**PROVIDED DATA:**
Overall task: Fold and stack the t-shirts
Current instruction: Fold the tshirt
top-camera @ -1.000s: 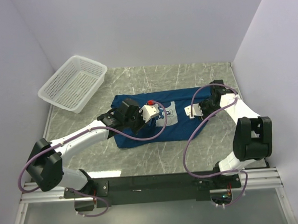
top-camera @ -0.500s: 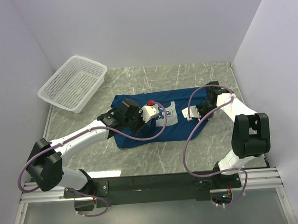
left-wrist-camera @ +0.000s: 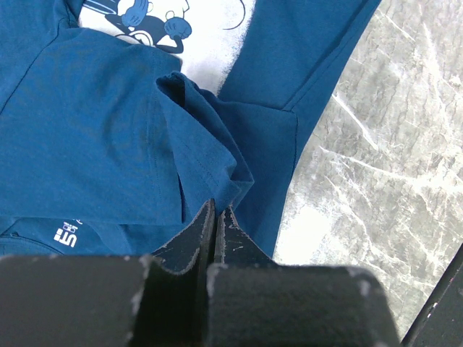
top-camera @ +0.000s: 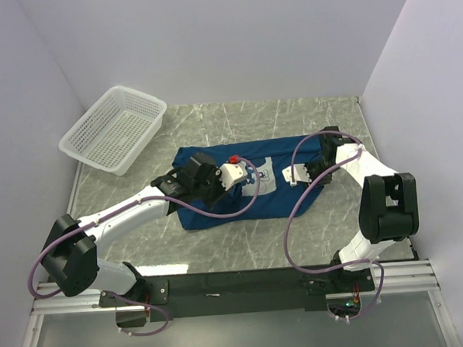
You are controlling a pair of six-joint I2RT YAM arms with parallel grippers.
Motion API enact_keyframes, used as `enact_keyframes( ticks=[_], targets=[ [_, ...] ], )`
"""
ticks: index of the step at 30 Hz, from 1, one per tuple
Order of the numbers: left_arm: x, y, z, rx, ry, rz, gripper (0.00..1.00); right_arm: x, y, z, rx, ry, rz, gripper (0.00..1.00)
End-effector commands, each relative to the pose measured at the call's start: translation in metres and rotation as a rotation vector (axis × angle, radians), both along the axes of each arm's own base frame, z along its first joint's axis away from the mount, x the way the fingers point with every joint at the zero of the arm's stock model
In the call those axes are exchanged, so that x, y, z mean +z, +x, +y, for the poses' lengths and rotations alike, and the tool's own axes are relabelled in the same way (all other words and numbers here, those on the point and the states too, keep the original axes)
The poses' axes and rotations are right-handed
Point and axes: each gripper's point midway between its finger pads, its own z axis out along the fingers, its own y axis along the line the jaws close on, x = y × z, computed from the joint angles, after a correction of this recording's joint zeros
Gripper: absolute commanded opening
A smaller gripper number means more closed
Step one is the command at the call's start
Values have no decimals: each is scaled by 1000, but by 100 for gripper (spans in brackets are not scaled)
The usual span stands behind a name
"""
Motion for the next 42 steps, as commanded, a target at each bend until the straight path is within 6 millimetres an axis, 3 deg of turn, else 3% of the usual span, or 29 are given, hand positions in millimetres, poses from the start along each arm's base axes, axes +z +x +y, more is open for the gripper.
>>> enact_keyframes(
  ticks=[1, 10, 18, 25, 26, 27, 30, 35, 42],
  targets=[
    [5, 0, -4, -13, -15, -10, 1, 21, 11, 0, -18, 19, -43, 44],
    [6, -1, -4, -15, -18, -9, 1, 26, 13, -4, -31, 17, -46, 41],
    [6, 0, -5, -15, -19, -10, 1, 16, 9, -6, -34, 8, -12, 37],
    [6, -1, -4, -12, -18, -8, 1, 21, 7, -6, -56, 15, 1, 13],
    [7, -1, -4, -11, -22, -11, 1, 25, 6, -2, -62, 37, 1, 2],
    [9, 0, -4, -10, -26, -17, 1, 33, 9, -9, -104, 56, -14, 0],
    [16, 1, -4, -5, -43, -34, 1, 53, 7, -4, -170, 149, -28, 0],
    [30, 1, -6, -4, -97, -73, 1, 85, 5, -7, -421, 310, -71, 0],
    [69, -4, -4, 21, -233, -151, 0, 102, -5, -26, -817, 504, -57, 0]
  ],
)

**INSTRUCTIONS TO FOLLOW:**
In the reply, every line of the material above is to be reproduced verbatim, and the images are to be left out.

**SOLUTION FOR THIS PROBLEM:**
Overall task: Fold and stack the t-shirts
Current instruction: Fold the tshirt
top-camera @ -1.000s: 
top-camera @ -0.500s: 
left-wrist-camera @ +0.000s: 
top-camera @ +0.000s: 
You are controlling a pair of six-joint I2RT YAM arms with parallel grippers.
Motion API enact_keyframes, used as `enact_keyframes( ticks=[_], targets=[ [_, ...] ], )`
"""
ticks: index of the step at 30 Hz, from 1, one per tuple
Order of the numbers: left_arm: x, y, z, rx, ry, rz, gripper (0.00..1.00); right_arm: x, y, z, rx, ry, rz, gripper (0.00..1.00)
End-effector commands, each relative to the pose measured at the call's start: translation in metres and rotation as a rotation vector (axis × angle, radians), both along the axes of each arm's own base frame, z along its first joint's axis away from the mount, x the way the fingers point with every joint at the zero of the arm's stock model
In the call those axes are exchanged, so that x, y, z mean +z, +x, +y, for the poses' lengths and rotations alike, and the tool's own axes are relabelled in the same way (all other words and numbers here, those on the point and the states too, keep the original axes)
The poses' axes and rotations are right-handed
Point and axes: each gripper's point midway between its finger pads, its own z axis out along the fingers, its own y axis along the line the jaws close on, x = y × z, computed from the joint angles, after a correction of this recording's joint zeros
Gripper: absolute commanded opening
A smaller gripper number means more closed
Step one is the command at the call's start
Values have no decimals: each is scaled by 1000, but by 100 for gripper (spans in brackets are not scaled)
The usual span stands behind a name
"""
Motion for the next 42 steps, as commanded, a target at each bend until the straight path is within 6 millimetres an axis, 3 deg of turn, else 3% of the usual span, or 29 are given, hand positions in millimetres, poses from the start along each arm's base axes, axes +z +x +y, more is open for the gripper.
>>> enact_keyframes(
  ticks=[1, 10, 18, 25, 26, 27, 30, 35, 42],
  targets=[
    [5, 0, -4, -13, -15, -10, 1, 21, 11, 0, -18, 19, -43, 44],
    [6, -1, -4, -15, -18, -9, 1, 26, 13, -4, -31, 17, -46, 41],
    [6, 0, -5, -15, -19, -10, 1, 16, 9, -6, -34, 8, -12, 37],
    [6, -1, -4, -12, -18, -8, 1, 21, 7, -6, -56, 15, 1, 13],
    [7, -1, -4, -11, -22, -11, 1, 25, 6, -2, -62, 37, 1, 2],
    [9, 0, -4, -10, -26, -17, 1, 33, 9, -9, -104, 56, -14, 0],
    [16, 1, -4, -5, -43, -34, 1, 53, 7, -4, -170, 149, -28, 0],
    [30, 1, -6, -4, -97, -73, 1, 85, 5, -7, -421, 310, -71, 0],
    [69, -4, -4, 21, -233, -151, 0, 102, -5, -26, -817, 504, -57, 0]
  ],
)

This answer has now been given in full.